Your objective: Retype, word for word, only the lines from the one with "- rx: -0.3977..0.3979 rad" through the last line of the data below.

(Data below begins)

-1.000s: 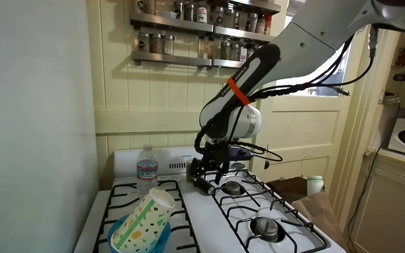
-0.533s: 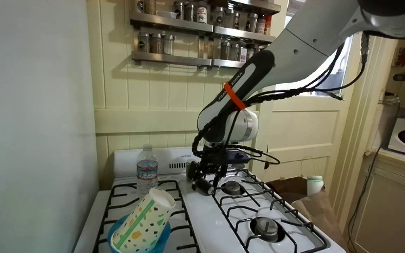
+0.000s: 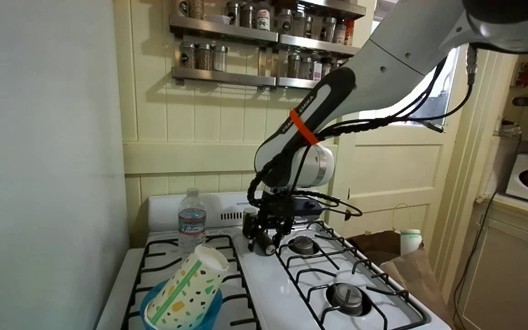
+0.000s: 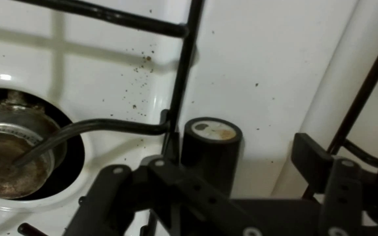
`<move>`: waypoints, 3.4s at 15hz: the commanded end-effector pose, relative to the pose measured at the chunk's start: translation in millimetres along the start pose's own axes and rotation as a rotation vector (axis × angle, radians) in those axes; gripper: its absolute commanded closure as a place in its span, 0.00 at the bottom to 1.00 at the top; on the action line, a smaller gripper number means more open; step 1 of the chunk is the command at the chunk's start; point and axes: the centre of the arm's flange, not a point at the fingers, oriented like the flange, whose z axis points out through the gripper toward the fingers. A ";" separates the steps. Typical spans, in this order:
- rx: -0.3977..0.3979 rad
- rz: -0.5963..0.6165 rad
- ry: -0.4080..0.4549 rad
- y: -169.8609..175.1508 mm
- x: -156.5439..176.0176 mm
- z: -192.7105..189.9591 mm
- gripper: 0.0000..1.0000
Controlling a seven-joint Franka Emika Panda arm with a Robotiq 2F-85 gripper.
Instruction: Move the black object forward
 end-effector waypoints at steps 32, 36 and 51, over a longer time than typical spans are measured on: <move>-0.202 0.613 0.045 -31.9 -28.1 -61.2 0.00; -0.202 0.842 0.086 -47.5 -9.2 -48.1 0.00; -0.211 1.040 0.095 -52.5 27.0 -2.9 0.00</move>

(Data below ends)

Solved exercise:
- rx: -0.3977..0.3979 rad
- rz: -0.5963..0.6165 rad
- ry: -0.4080..0.4549 rad
- y: -169.8609..175.1508 mm
- x: -156.5439..176.0176 mm
- z: -192.7105..189.9591 mm
- gripper: 0.0000..1.0000
Controlling a seven-joint Franka Emika Panda arm with a Robotiq 2F-85 gripper.
Instruction: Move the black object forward
 end-effector waypoints at steps 32, 36 and 51, over a longer time than typical spans are measured on: <move>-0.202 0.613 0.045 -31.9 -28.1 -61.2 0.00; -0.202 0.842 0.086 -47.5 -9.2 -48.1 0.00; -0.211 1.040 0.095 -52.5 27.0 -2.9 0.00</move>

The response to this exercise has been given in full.